Doctor of Philosophy
School of Civil, Mining and Environmental Engineering
South, Warren, A study of the compressive strength and drying shrinkage of cementitious binders prepared using natural pozzolans, Doctor of Philosophy thesis, School of Civil, Mining and Environmental Engineering, University of Wollongong, 2009. https://ro.uow.edu.au/theses/3100
The world cement industry, of which New Zealand is a small proportion, faces the prospect of mandated reductions in carbon emissions due to the societal focus on climate change. The use of supplementary cementitious materials, such as fly ash, ground granulated blast furnace slag or other pozzolanic materials can facilitate this reduction through the substitution of portland cement clinker in cement. However, the acceptance of the use of these materials will only be achieved by the thorough evaluation of the performance of the resultant cement blends. This thesis examines two main performance parameters, compressive strength and drying shrinkage, in a range of cement blends based on New Zealand-sourced natural pozzolans with the aim of supporting their use in reducing the aggregate emissions of that country.
This work takes four candidate materials – pumicite, amorphous silica, and two diatomites, all indigenous to New Zealand -and evaluates their efficacy as mineral additions to Portland cement binders. Each material was characterised for their chemical and physical nature. They were then used to prepare binders for subsequent testing, Substitution levels of 5%, 10%, 20% and 40% were used with a Portland cement in a series of tests used to determine compliance to local Standards and indicate field performance.
The blends were prepared by blending and intergrinding the precursor materials.

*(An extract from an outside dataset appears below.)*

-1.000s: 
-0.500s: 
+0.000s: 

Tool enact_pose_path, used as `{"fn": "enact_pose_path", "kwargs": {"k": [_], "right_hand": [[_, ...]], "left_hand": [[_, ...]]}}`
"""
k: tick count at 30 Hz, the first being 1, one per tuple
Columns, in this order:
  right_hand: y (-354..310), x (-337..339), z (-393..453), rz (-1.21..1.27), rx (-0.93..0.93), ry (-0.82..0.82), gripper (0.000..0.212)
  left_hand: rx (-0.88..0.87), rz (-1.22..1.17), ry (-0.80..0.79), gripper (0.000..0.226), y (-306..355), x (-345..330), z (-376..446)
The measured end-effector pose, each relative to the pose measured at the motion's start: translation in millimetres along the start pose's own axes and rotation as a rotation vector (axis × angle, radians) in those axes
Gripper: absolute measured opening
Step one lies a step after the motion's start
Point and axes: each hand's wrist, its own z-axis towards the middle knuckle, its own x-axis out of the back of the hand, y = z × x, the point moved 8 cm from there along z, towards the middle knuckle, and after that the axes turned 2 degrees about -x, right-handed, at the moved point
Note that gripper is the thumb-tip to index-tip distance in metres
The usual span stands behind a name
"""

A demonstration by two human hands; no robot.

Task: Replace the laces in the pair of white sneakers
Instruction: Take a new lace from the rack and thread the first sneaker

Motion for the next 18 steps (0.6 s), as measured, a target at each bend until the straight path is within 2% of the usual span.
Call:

Testing of compressive strength up to 90 days and drying shrinkage up to 3 years maturity was undertaken using standard mortars of a 0.5 water-to-binder ratio and also with a water addition sufficient to produce equal workability to the standard mortar.
The precursor pozzolans were prepared to two different fineness levels to investigate the effect of fine or coarse processing on performance.
A further series of experiments involved the addition of a small amount of gypsum to determine the optimum level of sulphate in the binder for compressive strength.
The additions of pozzolans to cement blends up to 40% substitution levels was found to affect the properties of mortar compressive strength and drying shrinkage. In general, the early strengths were depressed but later strengths (greater than 28 days) were found to be enhanced by the pozzolan addition. The performance of pumice blends were little affected by the fineness of the material at the two specific surface areas tested. A finer amorphous silica did not enhance compressive strengths.
The addition of water to improve workability was generally detrimental to compressive strengths.
Processing options such as intergrinding and the addition of sulphate were evaluated for their affect on binder properties. Intergrinding the components of pumicite and amorphous silica did not increase mortar compressive strengths for the pumicite blends. Amorphous silica blends, at 5% and 10% substitution showed increased compressive strengths, while only one of the diatomites showed improved strengths.
Some advantage was seen in a raised sulphate content of selected blends utilizing pumicite and amorphous silica. For the diatomite blends, increasing sulphate content was detrimental to compressive strength at blends above 10% substitution. However, some increases in 28 and 90 days compressive strengths were noted for the 5% substitution blends.
Drying shrinkage was evaluated using a mortar method. Increased drying shrinkages were noted for increased substitution rates for all materials. Pumicite blends exhibited lower drying shrinkages, due to the pumicite being coarse relative to the reference cement. The other materials showed equal or elevated mortar drying shrinkage relative to the reference cement.
A series of mortar and concrete tests were subsequently carried out on 20% pumicite blends at three specific surface areas. Later concrete compressive strengths were higher as the fineness of the pumicite increased. Concrete drying shrinkage also increased with increasing fineness but 10% and 20% substitution exhibited drying shrinkage close to that of the reference.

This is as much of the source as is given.